Change to Addison Lee driver contracts boosts earnings
A new contract for Addison Lee drivers has resulted in a seven per cent boost to earnings.
The new deal has been road tested by a small number of the private car hire company’s drivers, who have reported an increase in the amount they are taking home compared with this time last year.
The deal is meant to incentivise drivers to work at peak times.
“It’s more transparent and it’s more competitive,” Catherine Faiers, operation director at Addison Lee, told City A.M.

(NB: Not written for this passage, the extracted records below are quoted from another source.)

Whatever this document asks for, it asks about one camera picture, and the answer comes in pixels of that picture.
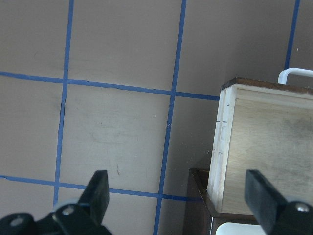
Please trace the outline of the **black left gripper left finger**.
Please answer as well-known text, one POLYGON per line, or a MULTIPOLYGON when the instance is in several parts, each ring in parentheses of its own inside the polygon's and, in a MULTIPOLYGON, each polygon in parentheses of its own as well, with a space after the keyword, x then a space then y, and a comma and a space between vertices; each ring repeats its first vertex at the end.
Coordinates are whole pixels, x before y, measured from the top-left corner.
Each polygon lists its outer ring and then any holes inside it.
POLYGON ((78 205, 91 217, 96 225, 101 225, 110 201, 108 172, 97 170, 78 200, 78 205))

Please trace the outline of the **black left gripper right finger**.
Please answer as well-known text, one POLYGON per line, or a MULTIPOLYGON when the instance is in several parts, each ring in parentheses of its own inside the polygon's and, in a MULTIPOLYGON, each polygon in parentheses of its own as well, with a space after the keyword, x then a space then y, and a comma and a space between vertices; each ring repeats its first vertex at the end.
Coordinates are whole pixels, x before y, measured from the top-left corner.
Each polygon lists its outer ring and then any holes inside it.
POLYGON ((246 171, 245 202, 268 235, 287 205, 285 197, 256 169, 246 171))

Recently Addison Lee drivers blocked Mayfair’s Berkeley Square in a protest over a fall in pay rates.
Members of GMB, the union for private hire drivers, blocked the road outside the office of Carlyle Group, that bought Addison Lee for £300m in 2013.
The union claimed that Addison Lee, the UK’s largest minicab operator, cut drivers’ pay to compete with taxi app Uber in the capital.
Steve Garelick, branch secretary of the GMB union’s professional drivers branch, told City A.M. at the time:
Carlyle Group imposed deals and slashed pay rates without consulting the drivers or the union. Some drivers have seen their pay reduce by up to 50 per cent and this has left many drivers worse off.
We don’t want to demean the [Addison Lee] brand. We’re upset about the lack of engagement and want the drivers to be fairly compensated.
In April this year, Addison Lee drivers staged a protest in Berkeley Square over pay disputes.